My oldest daughter has had her first experience with sexual harassment and sexual assault. There was a boy at her school who had numerous complaints raised against him due to grabbing girls in a sexual manner. My daughter had issues with this boy from the first week of starting at her new school. She filed a complaint during her second week but it is only recently that at least 9 other girls have come forward with their experiences with this boy and he has now been removed from the school. I could say my daughter was one of the “lucky” ones because she wasn’t necessarily grabbed and groped in a sexual manner but he has touched her leg and arm, even after she told him to leave her alone. (Why would I even qualify his actions by downplaying the way he DID touch my daughter? Any unwanted touch is inexcusable! The downplaying reaction to these situations is a huge part of the problem!)
Every day, this boy would relentlessly pursue my daughter and would position himself uncomfortably close to her, stare at her, look over her shoulder to see who she was texting on her phone, and would tell her he loves her. She asked him repeatedly to stop and each time she did, his efforts increased. My daughter admitted to me that she has recently had dreams where she is raped. This breaks my heart. Another piece of her innocence is gone forever. My daughter – who is only 15 and never had a boyfriend (or girlfriend) – has jumped from the giddiness of the thought of first love to being abused and assaulted by a boy.
I’m outraged by this. I’m sickened by it. And I’m mad at myself because I at first dismissed what she was experiencing. I am completely desensitized to this type of behavior from men in the sense that I never expect anything other than an almost predator/prey experience. I’ve had many experiences of men harassing me and abusing me – emotionally, mentally, physically, and sexually.
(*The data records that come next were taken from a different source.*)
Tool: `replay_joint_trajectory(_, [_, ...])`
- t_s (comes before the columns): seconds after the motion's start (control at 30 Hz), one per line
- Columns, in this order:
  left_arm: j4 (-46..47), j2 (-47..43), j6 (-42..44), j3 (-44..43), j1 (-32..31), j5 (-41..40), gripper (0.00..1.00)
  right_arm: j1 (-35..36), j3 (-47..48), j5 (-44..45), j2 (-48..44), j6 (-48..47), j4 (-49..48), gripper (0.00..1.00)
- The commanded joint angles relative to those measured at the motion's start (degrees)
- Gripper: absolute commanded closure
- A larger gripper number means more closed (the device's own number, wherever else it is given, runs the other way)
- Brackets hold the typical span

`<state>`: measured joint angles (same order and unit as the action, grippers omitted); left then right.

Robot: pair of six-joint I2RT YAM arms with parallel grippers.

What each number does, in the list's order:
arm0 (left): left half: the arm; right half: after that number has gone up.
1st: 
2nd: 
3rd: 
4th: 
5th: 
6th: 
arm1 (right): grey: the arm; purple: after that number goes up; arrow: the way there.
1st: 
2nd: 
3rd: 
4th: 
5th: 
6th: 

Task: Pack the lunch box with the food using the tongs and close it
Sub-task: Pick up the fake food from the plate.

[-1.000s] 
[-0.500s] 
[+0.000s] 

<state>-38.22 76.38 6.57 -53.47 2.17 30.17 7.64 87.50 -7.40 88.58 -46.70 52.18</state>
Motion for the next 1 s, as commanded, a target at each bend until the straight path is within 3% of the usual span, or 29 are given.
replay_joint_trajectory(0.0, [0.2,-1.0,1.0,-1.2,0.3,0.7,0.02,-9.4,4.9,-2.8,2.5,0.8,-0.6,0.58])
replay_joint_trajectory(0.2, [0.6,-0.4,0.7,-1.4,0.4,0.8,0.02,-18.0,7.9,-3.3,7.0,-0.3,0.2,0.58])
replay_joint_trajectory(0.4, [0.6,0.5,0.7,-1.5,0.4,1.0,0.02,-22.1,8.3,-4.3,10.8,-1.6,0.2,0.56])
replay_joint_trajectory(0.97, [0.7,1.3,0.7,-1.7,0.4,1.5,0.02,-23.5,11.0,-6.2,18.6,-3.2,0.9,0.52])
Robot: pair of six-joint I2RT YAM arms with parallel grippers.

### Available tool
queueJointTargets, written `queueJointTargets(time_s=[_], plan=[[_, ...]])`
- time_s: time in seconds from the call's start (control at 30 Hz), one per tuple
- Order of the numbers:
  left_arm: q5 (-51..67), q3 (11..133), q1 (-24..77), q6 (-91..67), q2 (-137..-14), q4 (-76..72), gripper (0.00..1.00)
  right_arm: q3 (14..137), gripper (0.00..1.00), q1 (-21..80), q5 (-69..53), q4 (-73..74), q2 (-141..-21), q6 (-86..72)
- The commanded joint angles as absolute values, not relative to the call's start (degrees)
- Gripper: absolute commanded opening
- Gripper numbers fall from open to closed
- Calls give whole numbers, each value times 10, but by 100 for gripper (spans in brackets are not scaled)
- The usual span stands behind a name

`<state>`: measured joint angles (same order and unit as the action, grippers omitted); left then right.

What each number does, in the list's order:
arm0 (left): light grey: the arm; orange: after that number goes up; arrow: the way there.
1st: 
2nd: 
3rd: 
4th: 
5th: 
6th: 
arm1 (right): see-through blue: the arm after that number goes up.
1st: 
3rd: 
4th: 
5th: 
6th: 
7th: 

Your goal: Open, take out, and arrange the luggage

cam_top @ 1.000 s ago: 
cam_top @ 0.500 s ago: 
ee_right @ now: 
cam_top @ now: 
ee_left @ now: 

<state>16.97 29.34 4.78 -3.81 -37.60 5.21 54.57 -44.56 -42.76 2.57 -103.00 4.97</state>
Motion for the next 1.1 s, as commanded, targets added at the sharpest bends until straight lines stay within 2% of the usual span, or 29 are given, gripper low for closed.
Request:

And time and again, I just swept it aside because I grew up with the notion (although never actually expressed to me by anyone), that women just had to deal with this sort of thing. I grew up with the idea that boys will be boys and that, as a woman, I needed to dress in a way that wouldn’t attract attention and not put myself in situations where I may “get in trouble”. I don’t recall ever feeling like I would be completely safe. Wow…that was a big “a-ha” moment for me. I honestly am unable to recall ever feeling like I am completely safe. There is always a thought, at least in the back of my mind, that a man could “do something” to me or, at the very least, is thinking some untoward thoughts regarding me. I could go on forever about my thoughts on this but I won’t bore you all with that – at least not right now.
What it comes down to for me is trying to get a grip on what is WRONG with these people who manipulate, abuse, harass, and assault others? And then, how do we find compassion or forgiveness in our hearts for those who terrorize others?
The world is getting used to hearing about men who have taken advantage of women and I can only hope that we can start to see real change. I’m proud of my daughter for speaking up. I’m proud of all the others in her life who are showing their love and support not only for her, but for each other. They have created a group called the Screaming Sunflowers which is centered on the topic of sexual assault and harassment. Sunflowers always turn towards the light and that is what this group of teenagers is doing. I have great hope for this generation in regards to social changes. Wouldn’t it be great if we lived in a world where we looked at each other as fellow humans who deserve to be treated with respect rather than treating each other differently if they don’t look or act exactly like ourselves?